E, "da principio", come già detto nella precedente lezione, significa "nel progetto di Dio". Siamo così alla riaffermazione dell'indissolubilità del matrimonio "...se non in caso di concubinato" (eccezione che non troviamo negli altri Vangeli sinottici).

Che significa questa espressione?

"Concubinato " è la traduzione italiana di porneia che anche nella Bibbia dei settanta ha il significato di "incesto". Ricordate la differenza tra porneia e moicheia che vuol dire in senso stretto "adulterio"? Incesto, in senso lato, significa un'unione tra consanguinei (o tra zio e nipote, tra patrigno e figlioccia, ecc.) realizzata in modo illegittimo, perché altrimenti non si sarebbe realizzata.

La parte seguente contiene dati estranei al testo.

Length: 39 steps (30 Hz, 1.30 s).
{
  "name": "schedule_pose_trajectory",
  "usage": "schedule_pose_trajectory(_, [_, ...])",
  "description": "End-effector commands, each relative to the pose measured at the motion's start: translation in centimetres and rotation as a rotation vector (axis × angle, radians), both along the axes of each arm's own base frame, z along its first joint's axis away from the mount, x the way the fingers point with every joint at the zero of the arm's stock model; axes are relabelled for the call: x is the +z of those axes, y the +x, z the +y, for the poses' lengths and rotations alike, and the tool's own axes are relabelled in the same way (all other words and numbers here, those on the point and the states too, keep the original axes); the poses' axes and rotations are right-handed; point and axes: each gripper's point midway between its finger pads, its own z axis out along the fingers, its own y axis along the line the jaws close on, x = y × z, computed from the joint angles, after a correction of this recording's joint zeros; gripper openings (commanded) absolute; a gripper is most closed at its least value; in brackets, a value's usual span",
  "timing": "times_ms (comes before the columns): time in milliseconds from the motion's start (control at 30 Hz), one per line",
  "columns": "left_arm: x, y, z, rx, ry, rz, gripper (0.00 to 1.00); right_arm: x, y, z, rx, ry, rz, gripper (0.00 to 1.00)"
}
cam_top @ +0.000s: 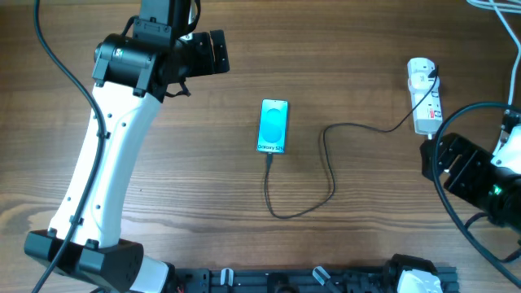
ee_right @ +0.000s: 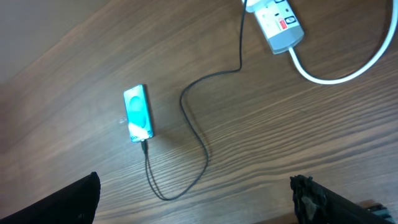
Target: Plug charger to phone and switch on socket
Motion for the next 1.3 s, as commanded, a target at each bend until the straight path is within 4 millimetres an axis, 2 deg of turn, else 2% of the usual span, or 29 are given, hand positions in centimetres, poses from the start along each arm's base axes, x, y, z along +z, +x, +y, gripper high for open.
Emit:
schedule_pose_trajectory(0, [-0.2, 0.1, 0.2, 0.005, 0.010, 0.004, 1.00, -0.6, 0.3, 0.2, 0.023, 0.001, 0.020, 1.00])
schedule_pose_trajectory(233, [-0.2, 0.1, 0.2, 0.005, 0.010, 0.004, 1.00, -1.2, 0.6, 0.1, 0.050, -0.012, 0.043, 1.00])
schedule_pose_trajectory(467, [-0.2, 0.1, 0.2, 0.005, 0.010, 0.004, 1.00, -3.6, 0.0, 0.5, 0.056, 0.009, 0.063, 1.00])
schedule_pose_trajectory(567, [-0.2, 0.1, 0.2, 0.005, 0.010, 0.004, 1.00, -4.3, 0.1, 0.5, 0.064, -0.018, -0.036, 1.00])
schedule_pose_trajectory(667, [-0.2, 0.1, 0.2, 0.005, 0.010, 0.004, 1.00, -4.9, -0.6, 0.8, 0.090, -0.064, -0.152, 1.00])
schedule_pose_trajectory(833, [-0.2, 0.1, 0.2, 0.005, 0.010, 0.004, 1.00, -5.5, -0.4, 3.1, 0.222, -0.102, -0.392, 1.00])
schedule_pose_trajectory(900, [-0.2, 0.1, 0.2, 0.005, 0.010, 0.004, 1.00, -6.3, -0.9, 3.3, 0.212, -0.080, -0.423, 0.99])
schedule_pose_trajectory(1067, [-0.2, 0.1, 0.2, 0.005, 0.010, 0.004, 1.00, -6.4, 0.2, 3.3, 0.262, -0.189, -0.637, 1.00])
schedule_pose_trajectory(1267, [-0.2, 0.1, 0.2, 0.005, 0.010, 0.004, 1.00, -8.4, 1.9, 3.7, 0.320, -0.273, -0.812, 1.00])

A questa risposta i discepoli oppongono un'obiezione (v.10): "se questa è la condizione dell'uomo rispetto alla donna, non conviene sposarsi.".

 

Gesù risponde in modo enigmatico e un po' strano. Lettura Mt 19 vv.10-11

Che vuol dire l'espressione "....altri che si sono fatti eunuchi per il regno dei cieli"?. Con chi identifichiamo quest'ultima categoria?

"per" è la traduzione di diá, termine greco che vuol dire "a causa" "perché" o anche in "vista di". Ma è preferibile il primo significato. Siccome siamo in un contesto matrimoniale, qui ci troviamo di fronte a persone che sono state abbandonate dal coniuge. Ecco, allora, che "a causa del regno dei cieli", cioè della novità assoluta portata da Cristo nel mondo, una persona abbandonata dal coniuge sarà come un eunuco, cioè in stato di separazione ma con la permanenza del vincolo matrimoniale, senza la possibilità di risposarsi.

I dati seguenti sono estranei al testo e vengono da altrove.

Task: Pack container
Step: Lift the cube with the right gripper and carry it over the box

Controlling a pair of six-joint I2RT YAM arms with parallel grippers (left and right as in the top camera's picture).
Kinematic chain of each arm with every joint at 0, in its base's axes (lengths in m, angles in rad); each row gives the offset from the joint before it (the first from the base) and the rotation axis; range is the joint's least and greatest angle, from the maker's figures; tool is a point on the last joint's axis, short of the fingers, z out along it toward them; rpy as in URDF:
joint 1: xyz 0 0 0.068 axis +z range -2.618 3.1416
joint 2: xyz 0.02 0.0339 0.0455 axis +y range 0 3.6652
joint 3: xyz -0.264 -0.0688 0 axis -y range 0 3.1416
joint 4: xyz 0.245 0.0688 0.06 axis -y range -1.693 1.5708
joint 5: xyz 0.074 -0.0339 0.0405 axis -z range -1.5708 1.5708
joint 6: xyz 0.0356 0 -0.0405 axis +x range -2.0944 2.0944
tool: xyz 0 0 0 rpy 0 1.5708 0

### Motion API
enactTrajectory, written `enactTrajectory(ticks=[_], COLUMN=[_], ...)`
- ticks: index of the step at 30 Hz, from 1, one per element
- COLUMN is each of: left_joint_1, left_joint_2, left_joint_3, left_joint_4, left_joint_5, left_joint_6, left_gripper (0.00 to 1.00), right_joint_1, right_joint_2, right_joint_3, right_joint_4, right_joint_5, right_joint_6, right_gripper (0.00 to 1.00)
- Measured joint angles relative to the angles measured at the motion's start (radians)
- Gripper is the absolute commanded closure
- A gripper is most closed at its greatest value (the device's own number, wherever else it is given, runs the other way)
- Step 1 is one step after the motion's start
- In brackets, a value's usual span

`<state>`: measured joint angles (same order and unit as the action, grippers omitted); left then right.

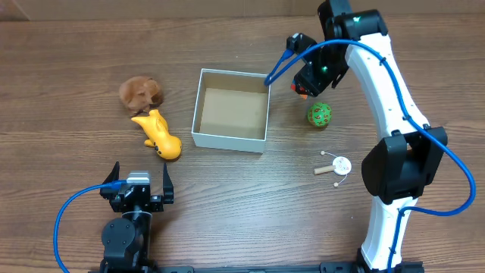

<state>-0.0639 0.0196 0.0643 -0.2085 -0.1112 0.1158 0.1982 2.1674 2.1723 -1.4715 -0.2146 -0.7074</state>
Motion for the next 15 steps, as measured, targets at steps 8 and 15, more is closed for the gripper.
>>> enactTrajectory(ticks=[8,15], left_joint_1=[0.000,0.000], left_joint_2=[0.000,0.000], left_joint_3=[0.000,0.000], left_joint_4=[0.000,0.000], left_joint_5=[0.000,0.000], left_joint_6=[0.000,0.000], left_gripper=[0.00,0.00], right_joint_1=[0.079,0.224], right_joint_2=[0.000,0.001], right_joint_3=[0.086,0.087], right_joint_4=[-0.098,-0.103], right_joint_5=[-0.039,-0.051], right_joint_6=[0.020,0.042], right_gripper=[0.46,0.46])
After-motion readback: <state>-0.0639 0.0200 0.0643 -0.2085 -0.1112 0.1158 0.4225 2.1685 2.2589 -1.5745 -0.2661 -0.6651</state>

Alcuni interpreti sostengono che Gesù qui stia rispondendo all'accusa di essere egli stesso e anche i suoi discepoli degli eunuchi. Infatti era consuetudine che un rabbi rispettabile si sposasse e avesse una regolare famiglia. E la risposta di Cristo sarebbe, quindi, che qualcuno ha scelto di farsi eunuco a causa del regno dei cieli.

 

Prosegue la lettura di 1 Cor 7,15.

S. Paolo nei versetti precedenti ha invitato il coniuge credente a non ripudiare quello non credente (vv. 12-13), ma si puo' verificare il caso che il coniuge non credente voglia separarsi.

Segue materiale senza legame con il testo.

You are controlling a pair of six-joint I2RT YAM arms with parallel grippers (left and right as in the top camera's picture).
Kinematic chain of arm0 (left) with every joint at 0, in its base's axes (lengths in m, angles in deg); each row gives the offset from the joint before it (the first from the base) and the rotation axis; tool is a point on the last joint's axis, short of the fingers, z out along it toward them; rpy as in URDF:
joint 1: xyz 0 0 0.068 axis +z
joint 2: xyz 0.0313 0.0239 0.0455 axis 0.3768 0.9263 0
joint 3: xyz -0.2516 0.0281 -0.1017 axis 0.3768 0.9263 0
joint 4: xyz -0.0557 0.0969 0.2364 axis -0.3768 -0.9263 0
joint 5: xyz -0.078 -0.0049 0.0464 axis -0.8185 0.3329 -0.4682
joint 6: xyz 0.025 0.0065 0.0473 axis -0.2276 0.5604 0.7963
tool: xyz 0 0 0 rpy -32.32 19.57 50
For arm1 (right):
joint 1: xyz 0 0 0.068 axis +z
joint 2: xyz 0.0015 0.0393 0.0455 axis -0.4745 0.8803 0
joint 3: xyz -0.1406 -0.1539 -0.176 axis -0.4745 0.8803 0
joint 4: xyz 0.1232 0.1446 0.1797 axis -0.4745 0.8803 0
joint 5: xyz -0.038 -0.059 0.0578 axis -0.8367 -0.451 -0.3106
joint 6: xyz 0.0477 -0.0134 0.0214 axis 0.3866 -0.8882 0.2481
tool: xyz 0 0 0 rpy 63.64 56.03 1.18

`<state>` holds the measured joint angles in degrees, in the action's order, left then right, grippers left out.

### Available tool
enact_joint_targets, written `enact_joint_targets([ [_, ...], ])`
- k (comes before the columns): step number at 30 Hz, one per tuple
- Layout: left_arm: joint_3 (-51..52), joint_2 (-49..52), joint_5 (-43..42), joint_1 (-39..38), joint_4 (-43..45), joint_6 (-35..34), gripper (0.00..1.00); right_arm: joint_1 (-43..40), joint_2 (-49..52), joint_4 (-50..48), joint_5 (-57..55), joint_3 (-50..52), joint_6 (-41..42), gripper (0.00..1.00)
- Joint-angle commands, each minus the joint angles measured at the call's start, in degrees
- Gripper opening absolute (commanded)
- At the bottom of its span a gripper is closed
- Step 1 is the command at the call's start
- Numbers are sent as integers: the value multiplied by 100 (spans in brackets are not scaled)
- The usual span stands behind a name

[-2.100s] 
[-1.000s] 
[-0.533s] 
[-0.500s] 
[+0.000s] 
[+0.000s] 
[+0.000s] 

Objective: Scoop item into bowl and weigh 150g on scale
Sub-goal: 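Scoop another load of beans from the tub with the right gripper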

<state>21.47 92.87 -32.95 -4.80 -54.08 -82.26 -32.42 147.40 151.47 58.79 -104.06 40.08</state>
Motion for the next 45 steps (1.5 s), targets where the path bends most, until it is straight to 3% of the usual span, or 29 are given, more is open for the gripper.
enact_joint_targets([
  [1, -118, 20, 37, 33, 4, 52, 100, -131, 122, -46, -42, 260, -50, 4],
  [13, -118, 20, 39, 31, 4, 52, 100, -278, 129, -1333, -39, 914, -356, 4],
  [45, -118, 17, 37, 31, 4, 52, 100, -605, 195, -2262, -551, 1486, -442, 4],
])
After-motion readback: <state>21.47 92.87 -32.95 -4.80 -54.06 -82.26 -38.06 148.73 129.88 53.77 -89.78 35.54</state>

Siamo di fronte al c.d. "privilegio paolino". Per spiegarlo vi leggo il canone 1141 del codice di diritto canonico: "Il matrimonio rato e consumato non puo' essere sciolto da nessuna potestà umana e per nessuna causa, eccetto la morte". Leggo inoltre il canone 1143, che recita: "Il matrimonio celebrato fra due non battezzati per il privilegio paolino si scioglie in favore della fede della parte che ha ricevuto il battesimo per lo stesso fatto che questa contrae un nuovo matrimonio, purché si separi la parte non battezzata".

Così abbiamo il caso di uno dei due coniugi, tali per effetto di un matrimonio non cristiano, che successivamente sia divenuto cristiano. In questo caso se l'altro coniuge non battezzato acconsente a separarsi, il matrimonio si dà automaticamente come non avvenuto e il coniuge cristiano puo' nuovamente sposarsi. Siamo in presenza di un matrimonio non cristiano, costituito tra due persone non cristiane e quella delle due che lo diventa può contrarre un nuovo matrimonio se l'altra acconsente a separarsi.

 

Lettura 1 Cor 7,17-24

v.24 - Il versetto significa che a Corinto c'era gente che voleva separarsi dal coniuge per abbracciare uno stato di pseudo-verginità, oppure che c'erano persone che non volevano sposarsi.

Ecco le contraddizioni evidenti della comunità di Corinto: alcuni cristiani praticavano l'incesto, mentre altri volevano eliminare il matrimonio.

L'esclusione del matrimonio è stata da sempre la tentazione di alcune sette eretiche, come ad esempio quella dei manichei. A ben vedere l'inquisizione vescovile nacque - soprattutto nella Francia del Medio Evo - dalla necessità di evitare agli eretici di essere sterminati dai signori laici, perché una delle caratteristiche di certe eresie era proprio quella di eliminare il matrimonio (vedi i Catari) minando, così, le basi della società e, quindi, anche dello Stato secondo la concezione di quei tempi.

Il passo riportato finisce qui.